Only the lines from the top of the following listing through the line with "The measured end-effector" belong in your answer, exactly as written.

++++ DATA BLOCK

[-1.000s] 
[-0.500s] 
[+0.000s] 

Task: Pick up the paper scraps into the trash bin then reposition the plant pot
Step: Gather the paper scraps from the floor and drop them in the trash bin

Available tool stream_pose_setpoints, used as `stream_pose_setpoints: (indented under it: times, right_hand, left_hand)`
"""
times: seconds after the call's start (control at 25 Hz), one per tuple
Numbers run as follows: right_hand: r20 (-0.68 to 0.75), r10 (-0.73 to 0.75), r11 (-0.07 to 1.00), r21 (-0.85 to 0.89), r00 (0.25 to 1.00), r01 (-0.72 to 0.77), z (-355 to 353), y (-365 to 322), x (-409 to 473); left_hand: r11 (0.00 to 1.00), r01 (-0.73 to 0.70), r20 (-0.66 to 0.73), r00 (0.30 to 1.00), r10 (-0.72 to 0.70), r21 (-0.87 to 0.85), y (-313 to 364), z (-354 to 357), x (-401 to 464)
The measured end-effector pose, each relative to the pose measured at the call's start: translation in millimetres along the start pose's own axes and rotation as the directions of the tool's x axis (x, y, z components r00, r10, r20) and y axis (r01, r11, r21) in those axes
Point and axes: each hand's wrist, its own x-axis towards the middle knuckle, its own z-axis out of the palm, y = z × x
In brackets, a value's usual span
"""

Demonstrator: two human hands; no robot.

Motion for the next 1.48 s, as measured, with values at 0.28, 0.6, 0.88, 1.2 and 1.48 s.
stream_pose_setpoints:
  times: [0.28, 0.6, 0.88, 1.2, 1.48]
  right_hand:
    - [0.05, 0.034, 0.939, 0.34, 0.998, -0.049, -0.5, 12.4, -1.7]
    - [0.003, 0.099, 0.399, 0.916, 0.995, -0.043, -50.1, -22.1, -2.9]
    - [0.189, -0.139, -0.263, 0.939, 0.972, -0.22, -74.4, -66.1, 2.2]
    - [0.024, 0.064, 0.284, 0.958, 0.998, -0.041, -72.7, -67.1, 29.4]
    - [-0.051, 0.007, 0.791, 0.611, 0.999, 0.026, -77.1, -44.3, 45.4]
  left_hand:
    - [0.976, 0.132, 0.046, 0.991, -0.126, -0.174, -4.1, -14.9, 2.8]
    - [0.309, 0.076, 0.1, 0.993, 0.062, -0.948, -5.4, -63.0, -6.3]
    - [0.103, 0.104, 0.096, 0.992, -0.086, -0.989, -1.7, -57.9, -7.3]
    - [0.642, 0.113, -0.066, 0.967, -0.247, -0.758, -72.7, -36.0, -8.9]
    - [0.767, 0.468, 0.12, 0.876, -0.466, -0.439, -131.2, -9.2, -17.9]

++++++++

[RESPONSE TO THIS EXERCISE]
[-1.000s] 
[-0.500s] 
[+0.000s] 

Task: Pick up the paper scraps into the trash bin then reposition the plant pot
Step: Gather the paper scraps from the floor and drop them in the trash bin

Available tool stream_pose_setpoints, used as `stream_pose_setpoints: (indented under it: times, right_hand, left_hand)`
"""
times: seconds after the call's start (control at 25 Hz), one per tuple
Numbers run as follows: right_hand: r20 (-0.68 to 0.75), r10 (-0.73 to 0.75), r11 (-0.07 to 1.00), r21 (-0.85 to 0.89), r00 (0.25 to 1.00), r01 (-0.72 to 0.77), z (-355 to 353), y (-365 to 322), x (-409 to 473); left_hand: r11 (0.00 to 1.00), r01 (-0.73 to 0.70), r20 (-0.66 to 0.73), r00 (0.30 to 1.00), r10 (-0.72 to 0.70), r21 (-0.87 to 0.85), y (-313 to 364), z (-354 to 357), x (-401 to 464)
The measured end-effector pose, each relative to the pose measured at the call's start: translation in millimetres along the start pose's own axes and rotation as the directions of the tool's x axis (x, y, z components r00, r10, r20) and y axis (r01, r11, r21) in those axes

No more output is given for this exercise.